The best feature, in my humble opinion, about the this page is that the hover feature is also tied to populating the corresponding information to each shoe and that data (including the shoe size selection) can be passed back to Node and stored in mongo. This is all based off of corresponding boolean values for each pair of shoes. A function runs for each shoe that is hovered over, affecting all three boolean values (making the hovered one True and the other two False):

	$scope.myHoverEdit1 = function(){
		$scope.hoverEdit1 = true;
		$scope.hoverEdit2 = false;
		$scope.hoverEdit3 = false;
	}
	$scope.myHoverEdit2 = function(){
		$scope.hoverEdit1 = false;
		$scope.hoverEdit2 = true;
		$scope.hoverEdit3 = false;
	}
	$scope.myHoverEdit3 = function(){
		$scope.hoverEdit1 = false;
		$scope.hoverEdit2 = false;
		$scope.hoverEdit3 = true;
	}

The sizes are populated in the dropdown using ng-options via this line of html

<select ng-model="user_shoe_size" ng-options="size.size for size in sizes" class="btn btn-default dropdown-toggle">
	<option value="?" selected="selected"></option>
	<option label="{size}">{{size}}</option>
</select>

This is all leads to our conditional function in angular based off of which boolean is currently selected:

	$scope.options = () => {
		console.log($cookies.get('token'))
		console.log("this did work")
		if($scope.hoverEdit1){
			console.log("hover1")
			$http.post(apiPath + '/options', {
				token: $cookies.get('token'),
				shoeSelection: 'MARK MCNAIRY KZK X ADIDAS HOOK SHOT 84-LAB',
				shoeSize: $scope.user_shoe_size,
				price: '110'
			}).then(function successCallback(response){
				console.log(response.data);
				if(response.data.message == "submitted"){
					$location.path('/delivery');
				}
			})
		}else if($scope.hoverEdit2){
			console.log("hover2")
			$http.post(apiPath + '/options', {
				token: $cookies.get('token'),
				shoeSelection: '2015 NEWEST NIKE AIR MAX LUNAR90 FLYKNIT',
				shoeSize: $scope.user_shoe_size,
				price: '94'
			}).then(function successCallback(response){
				console.log(response.data);
				if(response.data.message == "submitted"){
					$location.path('/delivery');
				}
			})
		}else if($scope.hoverEdit3){
			console.log("hover3")
			$http.post(apiPath + '/options', {
				token: $cookies.get('token'),
				shoeSelection: 'VANS ACID DENIM OLD SKOOL',
				shoeSize: $scope.user_shoe_size,
				price: '65'
			}).then(function successCallback(response){
				console.log(response.data);
				if(response.data.message == "submitted"){
					$location.path('/delivery');
				}
			})
		}
	}

there is probably a pretty way to do this that is a little more dynamic in pulling all the html from the currently selected text with the corresponding boolean value, so that may be in the plans for a future revision, but this is an effective, not too cumbersome solution seen here in coding in the data for the properties in the javascript itself. You can note that the boolean states of the hoveredits determine what is sent back to the server.

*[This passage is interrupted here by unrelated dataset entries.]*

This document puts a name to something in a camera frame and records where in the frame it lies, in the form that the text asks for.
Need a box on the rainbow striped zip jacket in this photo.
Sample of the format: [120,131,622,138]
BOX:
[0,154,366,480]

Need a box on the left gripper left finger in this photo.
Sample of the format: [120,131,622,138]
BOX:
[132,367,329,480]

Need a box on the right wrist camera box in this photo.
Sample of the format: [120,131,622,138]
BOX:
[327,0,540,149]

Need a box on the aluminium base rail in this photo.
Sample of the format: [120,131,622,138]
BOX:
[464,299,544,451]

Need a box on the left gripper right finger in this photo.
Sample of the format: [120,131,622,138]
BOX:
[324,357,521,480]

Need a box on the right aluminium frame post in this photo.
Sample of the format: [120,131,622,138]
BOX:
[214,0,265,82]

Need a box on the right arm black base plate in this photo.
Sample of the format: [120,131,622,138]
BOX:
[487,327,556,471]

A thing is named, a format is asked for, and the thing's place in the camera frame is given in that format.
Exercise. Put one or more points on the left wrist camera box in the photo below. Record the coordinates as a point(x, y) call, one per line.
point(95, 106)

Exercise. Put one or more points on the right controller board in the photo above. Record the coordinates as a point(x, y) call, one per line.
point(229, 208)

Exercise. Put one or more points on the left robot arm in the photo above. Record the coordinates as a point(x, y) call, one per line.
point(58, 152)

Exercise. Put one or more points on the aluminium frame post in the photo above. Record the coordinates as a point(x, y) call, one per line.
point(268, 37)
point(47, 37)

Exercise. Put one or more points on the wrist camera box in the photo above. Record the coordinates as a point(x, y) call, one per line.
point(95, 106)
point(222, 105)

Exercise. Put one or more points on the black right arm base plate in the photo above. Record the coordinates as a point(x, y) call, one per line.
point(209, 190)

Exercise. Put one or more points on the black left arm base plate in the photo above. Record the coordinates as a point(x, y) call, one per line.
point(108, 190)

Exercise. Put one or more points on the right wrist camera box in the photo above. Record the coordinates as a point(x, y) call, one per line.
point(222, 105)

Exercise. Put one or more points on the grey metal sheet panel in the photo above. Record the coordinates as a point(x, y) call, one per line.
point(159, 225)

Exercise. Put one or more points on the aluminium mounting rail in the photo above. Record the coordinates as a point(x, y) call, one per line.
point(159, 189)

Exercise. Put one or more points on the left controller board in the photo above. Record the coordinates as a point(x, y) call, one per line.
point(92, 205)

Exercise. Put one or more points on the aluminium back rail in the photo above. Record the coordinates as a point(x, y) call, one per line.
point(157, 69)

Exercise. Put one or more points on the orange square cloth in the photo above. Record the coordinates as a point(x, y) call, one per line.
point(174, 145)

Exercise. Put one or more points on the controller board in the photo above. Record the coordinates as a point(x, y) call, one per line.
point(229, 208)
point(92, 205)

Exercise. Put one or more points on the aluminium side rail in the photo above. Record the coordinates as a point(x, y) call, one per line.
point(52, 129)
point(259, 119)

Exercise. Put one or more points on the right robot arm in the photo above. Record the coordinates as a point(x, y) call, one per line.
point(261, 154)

####Sidebar: MongoDB and Mongoose Information This is probably a good time to go over the schema as I have layed it out in mongoose. For anyone unfamiliar with Mongoose, MongoDB(our database for this project) is a NoSQL BD and therefore carries no schemas(blueprint if you will) for the data that is being stored in it. Mongoose allows us to define a Schema in how our JSON will be structured to make for easy access and inerpretation of the data in future pages(namely the payments page). Here is the account.js file:

var mongoose = require('mongoose');
var Schema = mongoose.Schema;

var userSchema = new Schema({
	username: {type: String, required: true},
	password: {type: String, required: true},
	email: {type: String, required: true},
	token: String,
	tokenExpDate: Date,
	order: [{
		"shoeSelection": String,
		"shoeSize": String,
		"price": String
	}],
	shipping: [{
		"fullName": String,
		"address1": String,
		"cityShipping": String,
		"stateShipping": String,
		"zip": String
	}]
})

module.exports = mongoose.model('User', userSchema);

To use what we had just talked about in creating our order information, user has a property order that contains an array with currently only one object which, in turn, has three properties of it's own. The reason for the object within the array is the easy allowance of multiple future orders that would all be retrievable from this one user property order. The same logic is applied to shipping in case multiple shipping addresses wanted. It should be noted that the front-end is does not provide the options for multiple shoe selections at once or even multiple pairs for that matter, but I felt it was import to go ahead and plan for it on this side to make it a little easier in any future revisions. ####End Sidebar

To be continued...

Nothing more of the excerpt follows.